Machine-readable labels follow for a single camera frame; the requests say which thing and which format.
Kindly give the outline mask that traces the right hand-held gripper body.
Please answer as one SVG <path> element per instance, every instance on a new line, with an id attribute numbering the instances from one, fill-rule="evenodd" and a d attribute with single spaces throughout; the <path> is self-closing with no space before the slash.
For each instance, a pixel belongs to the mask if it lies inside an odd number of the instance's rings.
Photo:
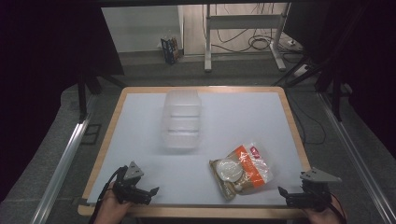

==============================

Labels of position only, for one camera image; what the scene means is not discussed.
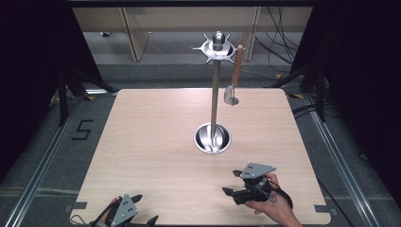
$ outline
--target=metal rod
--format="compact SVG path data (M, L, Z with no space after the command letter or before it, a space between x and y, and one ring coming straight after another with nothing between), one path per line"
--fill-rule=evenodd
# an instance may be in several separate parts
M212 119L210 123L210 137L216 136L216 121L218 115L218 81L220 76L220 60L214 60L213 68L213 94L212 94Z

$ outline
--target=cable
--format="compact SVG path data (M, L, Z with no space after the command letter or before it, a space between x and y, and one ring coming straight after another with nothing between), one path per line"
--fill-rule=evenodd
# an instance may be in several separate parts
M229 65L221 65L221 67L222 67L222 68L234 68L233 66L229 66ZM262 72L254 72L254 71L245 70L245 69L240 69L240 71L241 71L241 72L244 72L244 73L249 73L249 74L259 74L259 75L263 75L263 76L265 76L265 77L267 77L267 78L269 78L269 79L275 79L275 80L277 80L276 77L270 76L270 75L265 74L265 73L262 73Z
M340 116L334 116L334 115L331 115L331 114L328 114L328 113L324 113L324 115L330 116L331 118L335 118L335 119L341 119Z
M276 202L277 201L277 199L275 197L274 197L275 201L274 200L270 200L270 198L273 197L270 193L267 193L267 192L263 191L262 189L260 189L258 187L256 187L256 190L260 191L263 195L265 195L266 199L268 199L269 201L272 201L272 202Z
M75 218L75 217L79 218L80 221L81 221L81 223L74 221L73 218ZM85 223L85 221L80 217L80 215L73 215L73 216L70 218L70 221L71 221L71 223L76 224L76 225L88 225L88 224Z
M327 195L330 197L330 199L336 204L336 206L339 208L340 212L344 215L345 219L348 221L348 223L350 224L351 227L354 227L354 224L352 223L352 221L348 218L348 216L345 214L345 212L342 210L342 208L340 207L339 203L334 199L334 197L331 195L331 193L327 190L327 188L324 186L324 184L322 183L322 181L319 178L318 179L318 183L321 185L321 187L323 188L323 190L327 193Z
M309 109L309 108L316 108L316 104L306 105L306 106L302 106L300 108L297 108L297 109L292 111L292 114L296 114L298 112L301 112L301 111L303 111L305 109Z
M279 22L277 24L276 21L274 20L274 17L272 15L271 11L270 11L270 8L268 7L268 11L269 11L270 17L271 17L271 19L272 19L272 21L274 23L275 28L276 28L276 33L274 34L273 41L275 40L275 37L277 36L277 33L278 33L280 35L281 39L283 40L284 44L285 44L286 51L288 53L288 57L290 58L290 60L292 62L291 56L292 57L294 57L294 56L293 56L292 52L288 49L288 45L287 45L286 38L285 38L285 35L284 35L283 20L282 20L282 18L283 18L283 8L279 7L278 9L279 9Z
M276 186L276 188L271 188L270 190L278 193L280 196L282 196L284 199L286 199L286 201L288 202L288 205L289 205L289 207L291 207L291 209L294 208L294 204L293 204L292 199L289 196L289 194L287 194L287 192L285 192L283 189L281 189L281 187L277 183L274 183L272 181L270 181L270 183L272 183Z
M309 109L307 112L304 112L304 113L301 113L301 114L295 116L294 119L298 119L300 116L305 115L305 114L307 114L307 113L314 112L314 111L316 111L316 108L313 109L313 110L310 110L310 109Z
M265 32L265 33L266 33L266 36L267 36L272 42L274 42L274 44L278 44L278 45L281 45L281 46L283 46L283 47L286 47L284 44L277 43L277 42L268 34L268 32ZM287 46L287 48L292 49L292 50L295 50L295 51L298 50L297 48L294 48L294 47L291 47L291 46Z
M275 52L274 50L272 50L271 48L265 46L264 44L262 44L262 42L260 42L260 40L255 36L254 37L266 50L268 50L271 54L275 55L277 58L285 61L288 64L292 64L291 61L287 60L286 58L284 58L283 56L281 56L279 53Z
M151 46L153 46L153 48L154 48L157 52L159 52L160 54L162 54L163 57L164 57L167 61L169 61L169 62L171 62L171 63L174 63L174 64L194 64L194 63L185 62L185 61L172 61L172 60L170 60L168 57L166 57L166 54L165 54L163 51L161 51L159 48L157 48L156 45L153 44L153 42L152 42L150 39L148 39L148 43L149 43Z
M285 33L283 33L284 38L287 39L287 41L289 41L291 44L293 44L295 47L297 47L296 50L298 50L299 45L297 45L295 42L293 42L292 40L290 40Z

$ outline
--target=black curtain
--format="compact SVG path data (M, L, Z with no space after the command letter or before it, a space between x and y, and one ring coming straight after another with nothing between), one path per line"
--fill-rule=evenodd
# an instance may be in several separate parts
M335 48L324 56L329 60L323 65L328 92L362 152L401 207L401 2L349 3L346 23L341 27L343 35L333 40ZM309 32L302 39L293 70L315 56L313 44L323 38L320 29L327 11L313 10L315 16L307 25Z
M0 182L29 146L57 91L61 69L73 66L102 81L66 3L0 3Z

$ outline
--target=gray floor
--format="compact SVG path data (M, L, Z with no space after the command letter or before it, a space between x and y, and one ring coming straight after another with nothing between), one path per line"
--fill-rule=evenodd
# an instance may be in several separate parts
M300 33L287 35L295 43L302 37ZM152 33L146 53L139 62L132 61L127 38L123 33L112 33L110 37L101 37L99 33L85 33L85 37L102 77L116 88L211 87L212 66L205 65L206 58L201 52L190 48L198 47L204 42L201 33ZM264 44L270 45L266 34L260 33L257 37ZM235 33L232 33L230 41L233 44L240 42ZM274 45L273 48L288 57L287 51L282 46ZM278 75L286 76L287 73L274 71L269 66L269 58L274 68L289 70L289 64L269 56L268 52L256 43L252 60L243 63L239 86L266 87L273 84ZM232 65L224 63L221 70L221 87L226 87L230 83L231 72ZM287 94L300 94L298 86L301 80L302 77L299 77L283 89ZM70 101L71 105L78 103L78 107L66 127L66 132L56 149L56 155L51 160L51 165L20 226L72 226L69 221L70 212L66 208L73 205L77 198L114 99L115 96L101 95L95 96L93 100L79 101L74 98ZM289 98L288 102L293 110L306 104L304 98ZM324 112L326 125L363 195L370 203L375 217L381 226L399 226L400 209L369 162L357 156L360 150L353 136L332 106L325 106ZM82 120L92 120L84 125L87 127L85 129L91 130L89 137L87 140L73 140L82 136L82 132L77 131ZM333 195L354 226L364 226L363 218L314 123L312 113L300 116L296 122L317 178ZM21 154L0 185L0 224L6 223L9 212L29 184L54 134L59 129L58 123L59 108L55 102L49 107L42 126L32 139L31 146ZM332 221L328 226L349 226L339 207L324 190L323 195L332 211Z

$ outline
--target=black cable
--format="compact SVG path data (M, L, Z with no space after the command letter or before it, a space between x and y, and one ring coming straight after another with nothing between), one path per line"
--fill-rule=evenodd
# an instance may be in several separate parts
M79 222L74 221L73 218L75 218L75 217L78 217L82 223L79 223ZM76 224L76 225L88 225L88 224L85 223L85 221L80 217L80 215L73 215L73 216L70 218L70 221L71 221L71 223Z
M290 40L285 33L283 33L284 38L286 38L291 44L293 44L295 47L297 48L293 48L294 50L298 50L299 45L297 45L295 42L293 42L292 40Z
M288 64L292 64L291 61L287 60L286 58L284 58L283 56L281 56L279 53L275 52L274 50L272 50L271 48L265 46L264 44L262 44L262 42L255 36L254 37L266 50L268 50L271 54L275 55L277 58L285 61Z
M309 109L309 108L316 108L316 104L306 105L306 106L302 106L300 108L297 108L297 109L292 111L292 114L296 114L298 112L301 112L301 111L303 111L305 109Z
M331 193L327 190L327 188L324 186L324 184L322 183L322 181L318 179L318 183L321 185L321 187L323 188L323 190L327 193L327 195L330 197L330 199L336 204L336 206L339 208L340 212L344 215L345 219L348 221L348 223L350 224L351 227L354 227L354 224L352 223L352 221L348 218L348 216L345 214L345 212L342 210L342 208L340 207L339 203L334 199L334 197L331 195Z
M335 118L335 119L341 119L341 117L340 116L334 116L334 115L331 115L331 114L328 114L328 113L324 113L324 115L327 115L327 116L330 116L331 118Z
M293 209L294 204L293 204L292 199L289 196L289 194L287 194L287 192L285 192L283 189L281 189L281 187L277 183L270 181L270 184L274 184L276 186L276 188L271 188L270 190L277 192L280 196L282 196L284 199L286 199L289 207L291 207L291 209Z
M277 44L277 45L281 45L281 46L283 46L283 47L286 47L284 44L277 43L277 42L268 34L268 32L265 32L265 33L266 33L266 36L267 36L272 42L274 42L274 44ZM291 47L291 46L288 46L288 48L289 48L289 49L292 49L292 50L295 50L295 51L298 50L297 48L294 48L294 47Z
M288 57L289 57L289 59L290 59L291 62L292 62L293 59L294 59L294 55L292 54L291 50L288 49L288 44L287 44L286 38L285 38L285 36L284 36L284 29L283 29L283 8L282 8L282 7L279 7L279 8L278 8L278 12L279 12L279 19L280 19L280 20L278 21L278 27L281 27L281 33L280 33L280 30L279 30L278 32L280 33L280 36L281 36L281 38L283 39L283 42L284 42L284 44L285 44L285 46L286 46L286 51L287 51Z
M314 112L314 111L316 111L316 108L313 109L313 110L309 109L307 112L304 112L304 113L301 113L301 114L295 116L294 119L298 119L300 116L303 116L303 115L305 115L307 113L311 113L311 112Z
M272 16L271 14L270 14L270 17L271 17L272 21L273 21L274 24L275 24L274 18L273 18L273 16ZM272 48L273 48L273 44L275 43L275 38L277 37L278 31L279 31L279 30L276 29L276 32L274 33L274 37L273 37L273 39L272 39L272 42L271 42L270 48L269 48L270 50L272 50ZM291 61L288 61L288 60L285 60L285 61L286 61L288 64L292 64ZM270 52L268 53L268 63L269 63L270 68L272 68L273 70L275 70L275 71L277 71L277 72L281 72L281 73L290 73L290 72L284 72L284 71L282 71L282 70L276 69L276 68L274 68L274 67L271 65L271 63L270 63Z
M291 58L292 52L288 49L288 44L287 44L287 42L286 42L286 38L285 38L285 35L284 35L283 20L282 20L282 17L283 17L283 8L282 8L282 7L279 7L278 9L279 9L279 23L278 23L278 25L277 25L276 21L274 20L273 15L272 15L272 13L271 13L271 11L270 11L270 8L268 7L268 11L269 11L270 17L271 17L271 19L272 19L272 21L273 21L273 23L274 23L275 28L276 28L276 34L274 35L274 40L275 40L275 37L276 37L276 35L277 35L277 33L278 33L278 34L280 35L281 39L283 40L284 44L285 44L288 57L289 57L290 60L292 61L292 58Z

==============================

### To do:
Precisely the lines between those holding "Machine-readable labels follow" and "Please answer as", inclusive, are to be reproduced from the listing above, with nothing added.

### Task result:
Machine-readable labels follow for a single camera frame; the requests say which thing and which format.
Kindly give the outline mask that traces the right hand-held gripper body.
Please answer as one SVG <path> element per instance, every instance on a new line, with an id attribute numbering the instances from one, fill-rule="evenodd" and a d attribute with single spaces throughout; the <path> is self-closing with no space before the slash.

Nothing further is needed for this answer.